### Aim of the exercise
Among the entries below, only the lines starting at the one with "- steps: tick" and ending at the one with "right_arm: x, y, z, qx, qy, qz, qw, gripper", both included, are to be printed exactly.

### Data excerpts
··········

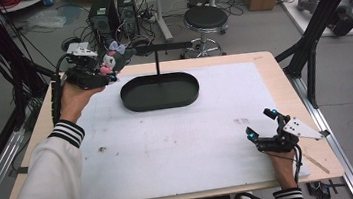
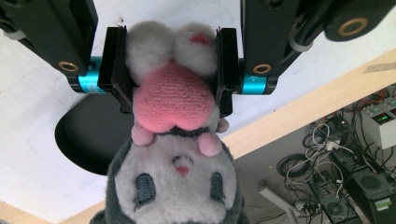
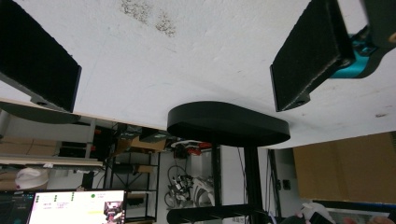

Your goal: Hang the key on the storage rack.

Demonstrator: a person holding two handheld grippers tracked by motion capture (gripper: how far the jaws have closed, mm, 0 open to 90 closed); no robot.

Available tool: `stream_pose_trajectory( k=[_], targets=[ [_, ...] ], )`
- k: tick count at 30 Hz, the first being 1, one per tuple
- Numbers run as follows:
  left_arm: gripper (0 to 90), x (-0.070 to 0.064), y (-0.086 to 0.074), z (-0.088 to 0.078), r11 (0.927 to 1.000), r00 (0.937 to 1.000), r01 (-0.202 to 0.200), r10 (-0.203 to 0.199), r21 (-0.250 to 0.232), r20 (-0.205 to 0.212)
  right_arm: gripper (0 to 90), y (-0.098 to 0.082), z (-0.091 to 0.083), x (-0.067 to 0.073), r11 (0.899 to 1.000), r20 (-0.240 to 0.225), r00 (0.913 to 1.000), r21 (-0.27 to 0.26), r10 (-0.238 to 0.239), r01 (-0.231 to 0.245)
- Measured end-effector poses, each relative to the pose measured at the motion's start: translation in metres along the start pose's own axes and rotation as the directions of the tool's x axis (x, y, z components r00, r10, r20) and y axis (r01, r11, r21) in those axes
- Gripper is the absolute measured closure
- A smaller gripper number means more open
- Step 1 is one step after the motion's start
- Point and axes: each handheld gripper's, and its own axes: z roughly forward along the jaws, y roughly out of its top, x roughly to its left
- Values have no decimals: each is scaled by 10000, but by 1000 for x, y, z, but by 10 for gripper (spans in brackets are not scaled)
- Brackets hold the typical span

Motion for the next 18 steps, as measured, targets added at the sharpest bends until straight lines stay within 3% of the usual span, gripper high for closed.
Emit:
stream_pose_trajectory(
  k=[18],
  targets=[
    [567, 1, 2, 6, 9995, 9997, 180, -176, 261, -143, 8, 0, 0, 0, 10000, 3, 10000, 13, 20, -20]
  ],
)
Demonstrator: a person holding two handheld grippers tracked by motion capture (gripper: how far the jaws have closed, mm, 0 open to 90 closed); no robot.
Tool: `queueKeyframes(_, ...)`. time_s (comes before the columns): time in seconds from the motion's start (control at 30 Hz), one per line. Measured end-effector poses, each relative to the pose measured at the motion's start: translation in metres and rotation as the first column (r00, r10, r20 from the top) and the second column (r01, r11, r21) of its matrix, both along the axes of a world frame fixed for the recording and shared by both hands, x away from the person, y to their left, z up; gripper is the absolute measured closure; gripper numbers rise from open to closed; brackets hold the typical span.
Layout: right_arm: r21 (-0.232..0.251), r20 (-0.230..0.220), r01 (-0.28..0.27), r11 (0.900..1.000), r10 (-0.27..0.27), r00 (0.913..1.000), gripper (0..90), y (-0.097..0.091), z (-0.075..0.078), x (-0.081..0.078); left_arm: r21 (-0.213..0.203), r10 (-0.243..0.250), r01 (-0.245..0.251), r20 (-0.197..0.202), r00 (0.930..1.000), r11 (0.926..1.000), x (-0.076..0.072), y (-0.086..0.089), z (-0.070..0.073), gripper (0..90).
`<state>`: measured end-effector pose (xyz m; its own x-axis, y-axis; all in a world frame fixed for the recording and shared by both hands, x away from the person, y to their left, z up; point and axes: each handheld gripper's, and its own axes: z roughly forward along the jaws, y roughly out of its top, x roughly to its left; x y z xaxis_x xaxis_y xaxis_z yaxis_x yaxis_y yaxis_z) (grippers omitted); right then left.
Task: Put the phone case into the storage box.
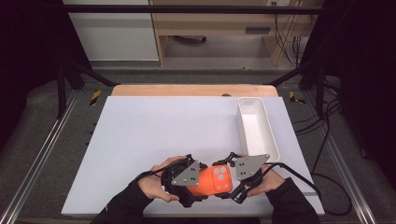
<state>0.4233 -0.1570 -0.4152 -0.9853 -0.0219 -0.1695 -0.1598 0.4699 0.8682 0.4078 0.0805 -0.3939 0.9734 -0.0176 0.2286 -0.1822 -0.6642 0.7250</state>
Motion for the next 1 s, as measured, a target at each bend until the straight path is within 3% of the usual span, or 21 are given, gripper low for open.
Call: queueKeyframes(1.0,-0.017,-0.037,0.004,0.9998,-0.005,0.9993,15.8,0.0007,-0.0001,-0.0002,0.014,0.004,-0.003,-0.023,0.9997,0.9999,0.0014,-0.0022,-0.0031,13.3)
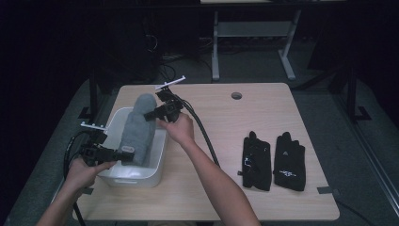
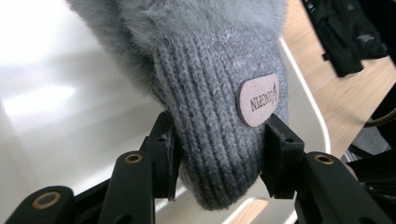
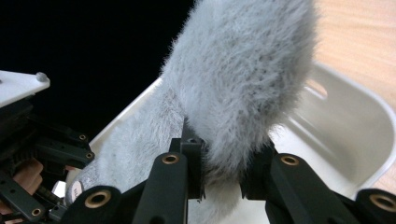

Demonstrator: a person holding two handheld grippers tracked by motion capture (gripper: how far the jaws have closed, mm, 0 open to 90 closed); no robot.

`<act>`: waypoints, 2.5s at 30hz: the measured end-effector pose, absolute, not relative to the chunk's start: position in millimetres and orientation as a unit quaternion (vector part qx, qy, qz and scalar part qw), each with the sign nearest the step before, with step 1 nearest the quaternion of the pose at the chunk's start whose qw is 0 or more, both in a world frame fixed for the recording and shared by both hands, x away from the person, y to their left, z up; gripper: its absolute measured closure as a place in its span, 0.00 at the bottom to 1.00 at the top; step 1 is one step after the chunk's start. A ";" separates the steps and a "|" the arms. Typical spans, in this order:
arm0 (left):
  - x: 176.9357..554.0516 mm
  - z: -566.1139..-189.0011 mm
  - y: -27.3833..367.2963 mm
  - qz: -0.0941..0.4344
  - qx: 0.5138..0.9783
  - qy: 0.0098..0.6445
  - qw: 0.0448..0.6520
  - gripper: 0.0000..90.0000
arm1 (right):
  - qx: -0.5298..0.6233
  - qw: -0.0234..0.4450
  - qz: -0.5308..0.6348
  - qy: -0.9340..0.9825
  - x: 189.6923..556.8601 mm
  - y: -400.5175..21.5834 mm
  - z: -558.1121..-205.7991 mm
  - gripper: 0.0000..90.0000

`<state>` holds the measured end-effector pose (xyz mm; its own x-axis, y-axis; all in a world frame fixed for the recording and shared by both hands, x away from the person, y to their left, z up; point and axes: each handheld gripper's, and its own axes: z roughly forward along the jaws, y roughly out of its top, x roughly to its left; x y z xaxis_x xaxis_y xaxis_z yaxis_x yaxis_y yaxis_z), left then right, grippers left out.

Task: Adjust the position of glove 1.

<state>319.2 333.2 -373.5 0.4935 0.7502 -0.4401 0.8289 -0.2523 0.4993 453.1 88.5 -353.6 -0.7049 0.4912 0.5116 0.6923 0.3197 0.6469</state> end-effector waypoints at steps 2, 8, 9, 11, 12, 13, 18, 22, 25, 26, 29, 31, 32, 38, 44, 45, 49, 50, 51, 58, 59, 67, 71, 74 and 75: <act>319.5 -375.8 332.6 -0.053 0.792 0.501 0.344 0.60 | -0.371 0.114 -0.451 -0.804 453.3 89.5 -358.5 0.83; 321.3 -383.7 333.3 -0.065 0.796 0.506 0.326 0.59 | -0.371 0.120 -0.439 -0.809 454.5 92.7 -370.7 0.82; 321.4 -384.8 332.9 -0.064 0.795 0.509 0.325 0.59 | -0.373 0.122 -0.436 -0.809 454.1 93.7 -371.8 0.82; 321.7 -387.0 333.2 -0.067 0.796 0.510 0.319 0.59 | -0.374 0.119 -0.433 -0.812 453.8 95.5 -374.2 0.82; 321.7 -388.1 332.9 -0.067 0.797 0.512 0.315 0.58 | -0.373 0.118 -0.430 -0.813 453.7 96.2 -375.0 0.82; 321.7 -388.9 332.7 -0.066 0.797 0.513 0.314 0.58 | -0.371 0.119 -0.431 -0.814 453.6 97.3 -376.8 0.82; 323.0 -395.7 332.1 -0.074 0.798 0.516 0.303 0.57 | -0.374 0.119 -0.425 -0.816 452.9 99.2 -382.7 0.82; 324.1 -400.6 330.4 -0.077 0.800 0.518 0.291 0.56 | -0.376 0.120 -0.424 -0.815 452.5 99.6 -387.5 0.81; 324.9 -402.9 329.8 -0.082 0.800 0.518 0.293 0.58 | -0.376 0.118 -0.418 -0.819 453.2 99.3 -388.7 0.78; 325.8 -403.7 330.3 -0.083 0.803 0.515 0.290 0.57 | -0.376 0.117 -0.416 -0.820 453.2 99.6 -388.8 0.76; 326.9 -404.7 330.1 -0.090 0.799 0.521 0.286 0.53 | -0.376 0.103 -0.401 -0.829 453.9 100.5 -389.5 0.61; 326.1 -404.2 328.2 -0.089 0.789 0.532 0.292 0.49 | -0.382 0.099 -0.406 -0.825 454.8 99.2 -389.8 0.55; 326.5 -403.6 328.2 -0.089 0.793 0.529 0.289 0.47 | -0.383 0.101 -0.409 -0.822 455.0 98.5 -389.2 0.52; 325.2 -397.2 320.7 -0.090 0.813 0.506 0.274 0.37 | -0.382 0.062 -0.421 -0.820 453.6 92.5 -379.7 0.49; 326.5 -391.0 320.5 -0.087 0.807 0.512 0.281 0.34 | -0.385 0.066 -0.430 -0.814 454.0 84.0 -372.5 0.47; 326.4 -390.2 320.9 -0.087 0.806 0.513 0.282 0.34 | -0.384 0.063 -0.432 -0.814 453.5 82.7 -371.7 0.47; 325.3 -384.8 325.4 -0.077 0.804 0.517 0.283 0.34 | -0.384 0.065 -0.435 -0.812 453.0 77.6 -369.2 0.47; 325.2 -383.3 326.2 -0.072 0.806 0.516 0.282 0.34 | -0.385 0.066 -0.439 -0.809 452.6 75.8 -368.4 0.47; 325.0 -382.2 326.5 -0.072 0.805 0.517 0.283 0.33 | -0.385 0.065 -0.439 -0.809 452.2 74.0 -367.5 0.47; 323.8 -371.6 323.6 -0.057 0.806 0.508 0.298 0.33 | -0.387 0.062 -0.446 -0.805 451.6 60.9 -361.4 0.46; 323.7 -370.0 322.6 -0.055 0.806 0.507 0.301 0.33 | -0.386 0.061 -0.446 -0.805 451.1 59.1 -360.1 0.45; 325.3 -359.0 312.4 -0.035 0.811 0.497 0.307 0.34 | -0.391 0.045 -0.448 -0.803 449.6 42.5 -349.0 0.44; 325.2 -353.2 307.4 -0.029 0.810 0.493 0.317 0.34 | -0.396 0.037 -0.449 -0.800 449.1 32.8 -344.3 0.43; 324.5 -349.8 301.8 -0.023 0.810 0.488 0.324 0.33 | -0.399 0.030 -0.445 -0.801 448.2 24.1 -341.3 0.41; 324.5 -349.3 300.4 -0.022 0.811 0.487 0.325 0.33 | -0.398 0.025 -0.444 -0.802 448.1 21.0 -340.7 0.40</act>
<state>324.5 300.4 -349.3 0.5248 0.7753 -0.3512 0.8035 -0.3151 0.5051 448.1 21.0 -340.7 -0.6821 0.6164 0.3935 0.6608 0.2890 0.6927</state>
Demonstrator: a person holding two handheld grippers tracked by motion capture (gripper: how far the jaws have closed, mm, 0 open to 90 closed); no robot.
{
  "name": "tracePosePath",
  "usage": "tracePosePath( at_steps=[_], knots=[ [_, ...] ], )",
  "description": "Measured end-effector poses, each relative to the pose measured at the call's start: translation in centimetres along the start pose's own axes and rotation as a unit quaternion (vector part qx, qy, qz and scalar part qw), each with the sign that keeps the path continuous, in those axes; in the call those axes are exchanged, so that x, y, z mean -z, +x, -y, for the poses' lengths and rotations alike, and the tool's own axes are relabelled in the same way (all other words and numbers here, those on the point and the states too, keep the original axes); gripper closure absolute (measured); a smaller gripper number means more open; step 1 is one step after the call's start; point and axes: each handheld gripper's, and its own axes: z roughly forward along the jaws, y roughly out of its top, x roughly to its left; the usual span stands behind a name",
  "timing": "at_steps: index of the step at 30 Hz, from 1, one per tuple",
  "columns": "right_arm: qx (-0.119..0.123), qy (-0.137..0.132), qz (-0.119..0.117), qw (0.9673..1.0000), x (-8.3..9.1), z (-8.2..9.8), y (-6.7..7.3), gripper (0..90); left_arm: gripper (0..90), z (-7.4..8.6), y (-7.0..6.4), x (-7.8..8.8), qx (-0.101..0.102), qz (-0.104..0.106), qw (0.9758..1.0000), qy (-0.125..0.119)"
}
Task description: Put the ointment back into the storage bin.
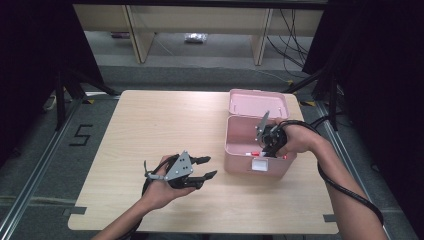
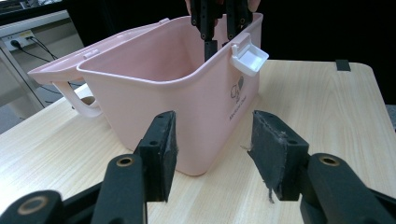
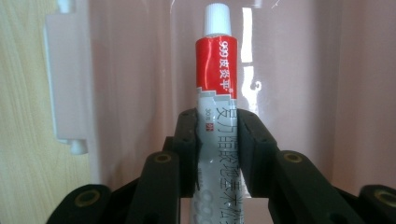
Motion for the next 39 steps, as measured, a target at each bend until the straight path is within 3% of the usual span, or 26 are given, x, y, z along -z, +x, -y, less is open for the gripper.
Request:
tracePosePath(
  at_steps=[6, 8, 12, 13, 15, 18, 19, 22, 24, 25, 30, 31, 32, 34, 39],
  knots=[
    [0.003, 0.000, -0.003, 1.0000, -0.1, -0.1, -0.1, 71.9, 50.3, 0.0, 0.0, 0.0, 0.000, 0.000, 1.0000, 0.000],
    [-0.014, 0.005, -0.002, 0.9999, 0.0, -0.1, 0.0, 71.9, 50.3, 0.0, 0.0, 0.0, 0.000, 0.000, 1.0000, -0.001],
    [-0.004, -0.003, -0.004, 1.0000, -0.2, -0.1, -0.3, 71.9, 50.3, 0.0, 0.0, 0.0, 0.001, 0.000, 1.0000, -0.001],
    [-0.021, 0.000, -0.007, 0.9998, -0.1, -0.1, -0.1, 71.9, 50.3, 0.0, 0.0, 0.0, 0.001, 0.000, 1.0000, -0.001],
    [-0.005, -0.002, -0.005, 1.0000, -0.2, 0.0, -0.4, 71.9, 50.3, 0.0, 0.0, 0.0, 0.000, 0.000, 1.0000, 0.000],
    [-0.033, 0.000, -0.010, 0.9994, -0.2, 0.0, -0.2, 71.9, 50.3, 0.0, 0.0, 0.0, 0.000, -0.001, 1.0000, 0.002],
    [-0.014, 0.001, -0.005, 0.9999, -0.3, 0.0, -0.6, 71.9, 50.3, 0.0, 0.0, 0.0, 0.000, -0.001, 1.0000, 0.002],
    [-0.018, -0.006, -0.014, 0.9997, -0.5, 0.0, -0.6, 71.8, 50.3, 0.0, -0.1, 0.0, 0.000, 0.000, 1.0000, 0.003],
    [-0.013, 0.004, -0.009, 0.9999, -0.5, 0.1, -0.9, 71.9, 50.3, 0.0, -0.1, 0.0, -0.001, 0.000, 1.0000, 0.002],
    [-0.029, -0.001, -0.016, 0.9995, -0.6, 0.1, -0.8, 71.9, 50.3, -0.1, -0.1, 0.0, 0.000, 0.000, 1.0000, 0.002],
    [-0.021, 0.002, -0.014, 0.9997, -0.7, 0.2, -1.1, 71.9, 50.3, 0.0, -0.1, 0.0, 0.002, 0.000, 1.0000, 0.001],
    [-0.037, -0.002, -0.022, 0.9991, -0.8, 0.1, -1.0, 71.9, 50.2, 0.0, -0.1, -0.1, 0.002, 0.000, 1.0000, 0.000],
    [-0.034, -0.004, -0.023, 0.9991, -0.9, 0.1, -1.1, 71.9, 50.3, 0.0, -0.1, -0.1, 0.003, 0.000, 1.0000, 0.000],
    [-0.050, 0.000, -0.024, 0.9985, -0.9, 0.1, -1.0, 71.9, 50.2, 0.0, -0.1, -0.1, 0.002, 0.001, 1.0000, 0.001],
    [-0.023, 0.001, -0.025, 0.9994, -1.2, 0.2, -1.5, 71.8, 50.2, 0.0, -0.1, -0.1, 0.002, 0.000, 1.0000, 0.000]
  ],
)
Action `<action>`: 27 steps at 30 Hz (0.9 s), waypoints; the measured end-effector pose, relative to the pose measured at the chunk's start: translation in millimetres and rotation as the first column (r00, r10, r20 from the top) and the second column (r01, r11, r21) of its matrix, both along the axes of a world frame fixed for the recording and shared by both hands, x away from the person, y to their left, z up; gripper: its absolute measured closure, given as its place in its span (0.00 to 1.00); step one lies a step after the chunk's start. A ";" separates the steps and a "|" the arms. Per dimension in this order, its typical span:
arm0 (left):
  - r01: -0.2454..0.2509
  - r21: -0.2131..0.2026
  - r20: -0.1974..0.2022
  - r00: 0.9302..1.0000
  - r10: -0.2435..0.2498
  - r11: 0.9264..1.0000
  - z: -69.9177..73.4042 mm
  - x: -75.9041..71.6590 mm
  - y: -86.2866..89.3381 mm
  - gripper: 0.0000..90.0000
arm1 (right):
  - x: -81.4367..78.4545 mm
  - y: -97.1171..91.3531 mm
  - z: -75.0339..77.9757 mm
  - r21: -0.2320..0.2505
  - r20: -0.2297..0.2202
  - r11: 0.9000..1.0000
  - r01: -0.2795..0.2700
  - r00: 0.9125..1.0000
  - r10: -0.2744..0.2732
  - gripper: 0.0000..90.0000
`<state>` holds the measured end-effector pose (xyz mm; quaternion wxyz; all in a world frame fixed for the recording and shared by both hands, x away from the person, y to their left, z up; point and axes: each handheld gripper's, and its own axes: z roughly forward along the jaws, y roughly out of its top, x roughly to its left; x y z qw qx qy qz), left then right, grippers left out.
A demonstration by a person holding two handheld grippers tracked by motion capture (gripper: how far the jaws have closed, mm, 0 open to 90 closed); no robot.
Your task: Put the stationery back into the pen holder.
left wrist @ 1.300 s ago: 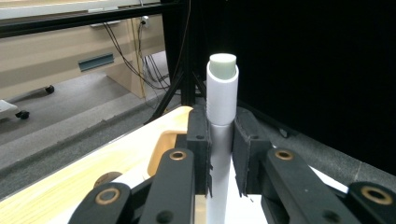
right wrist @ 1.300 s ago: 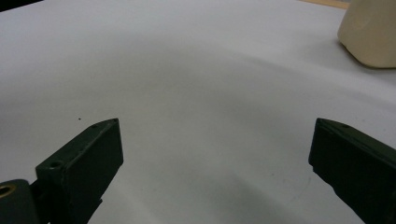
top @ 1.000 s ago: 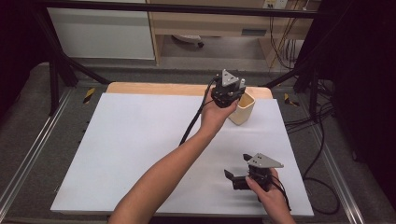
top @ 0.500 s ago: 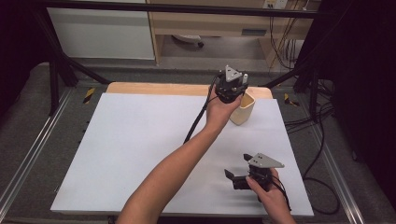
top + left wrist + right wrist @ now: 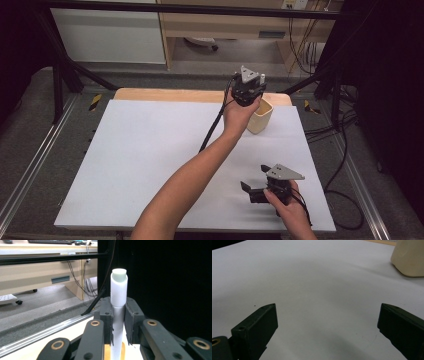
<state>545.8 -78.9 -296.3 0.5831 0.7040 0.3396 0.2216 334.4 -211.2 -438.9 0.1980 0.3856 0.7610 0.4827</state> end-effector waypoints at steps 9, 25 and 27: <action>-0.010 -0.012 0.008 1.000 0.010 1.000 -4.4 5.9 -1.1 0.87 | -0.1 -0.4 0.2 0.004 0.003 1.000 -0.001 1.000 0.001 0.04; -0.002 0.003 0.004 1.000 0.002 1.000 -11.7 10.9 -5.8 0.87 | -0.2 -0.7 0.9 0.004 0.005 1.000 -0.005 1.000 0.005 0.04; -0.001 0.002 0.002 1.000 0.001 1.000 -12.8 11.6 -6.8 0.87 | -0.1 -0.8 0.8 0.004 0.008 1.000 -0.004 1.000 0.004 0.04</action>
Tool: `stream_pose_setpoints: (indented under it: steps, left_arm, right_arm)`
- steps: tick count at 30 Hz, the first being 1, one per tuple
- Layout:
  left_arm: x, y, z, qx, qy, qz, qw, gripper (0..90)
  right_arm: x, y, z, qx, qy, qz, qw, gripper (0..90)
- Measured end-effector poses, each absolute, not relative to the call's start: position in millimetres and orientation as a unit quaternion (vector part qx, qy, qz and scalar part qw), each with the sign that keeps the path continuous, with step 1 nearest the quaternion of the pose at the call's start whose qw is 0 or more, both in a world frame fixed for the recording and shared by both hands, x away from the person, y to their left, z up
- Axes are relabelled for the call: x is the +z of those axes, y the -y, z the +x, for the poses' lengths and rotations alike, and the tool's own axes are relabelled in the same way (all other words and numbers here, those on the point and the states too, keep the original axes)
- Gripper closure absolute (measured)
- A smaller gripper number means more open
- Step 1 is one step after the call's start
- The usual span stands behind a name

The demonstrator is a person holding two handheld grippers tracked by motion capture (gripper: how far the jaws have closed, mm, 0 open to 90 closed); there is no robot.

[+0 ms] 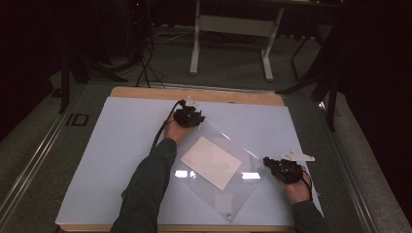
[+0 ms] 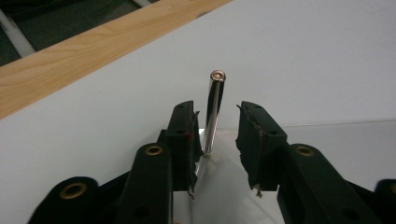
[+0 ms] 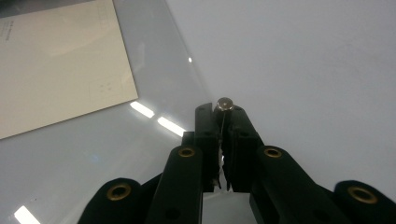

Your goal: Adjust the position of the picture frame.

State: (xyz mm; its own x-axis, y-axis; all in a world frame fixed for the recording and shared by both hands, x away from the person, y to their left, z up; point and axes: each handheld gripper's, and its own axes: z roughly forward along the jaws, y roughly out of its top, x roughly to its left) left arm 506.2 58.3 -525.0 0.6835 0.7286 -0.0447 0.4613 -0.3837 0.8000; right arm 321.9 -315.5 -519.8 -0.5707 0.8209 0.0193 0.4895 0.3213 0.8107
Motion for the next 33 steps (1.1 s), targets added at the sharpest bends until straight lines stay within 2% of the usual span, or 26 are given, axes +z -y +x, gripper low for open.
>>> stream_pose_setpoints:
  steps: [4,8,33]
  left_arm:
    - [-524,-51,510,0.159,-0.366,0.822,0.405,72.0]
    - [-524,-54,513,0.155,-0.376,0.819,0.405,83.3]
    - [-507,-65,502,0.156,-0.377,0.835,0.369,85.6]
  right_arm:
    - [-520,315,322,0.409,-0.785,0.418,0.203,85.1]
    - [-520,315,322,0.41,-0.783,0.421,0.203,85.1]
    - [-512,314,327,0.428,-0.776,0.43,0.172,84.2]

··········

### Solution to this exercise
- steps: tick count at 30 Hz, the first being 1, one per tuple
- Layout:
  left_arm: x, y, z, qx, qy, qz, qw, gripper (0..90)
  right_arm: x, y, z, qx, qy, qz, qw, gripper (0..90)

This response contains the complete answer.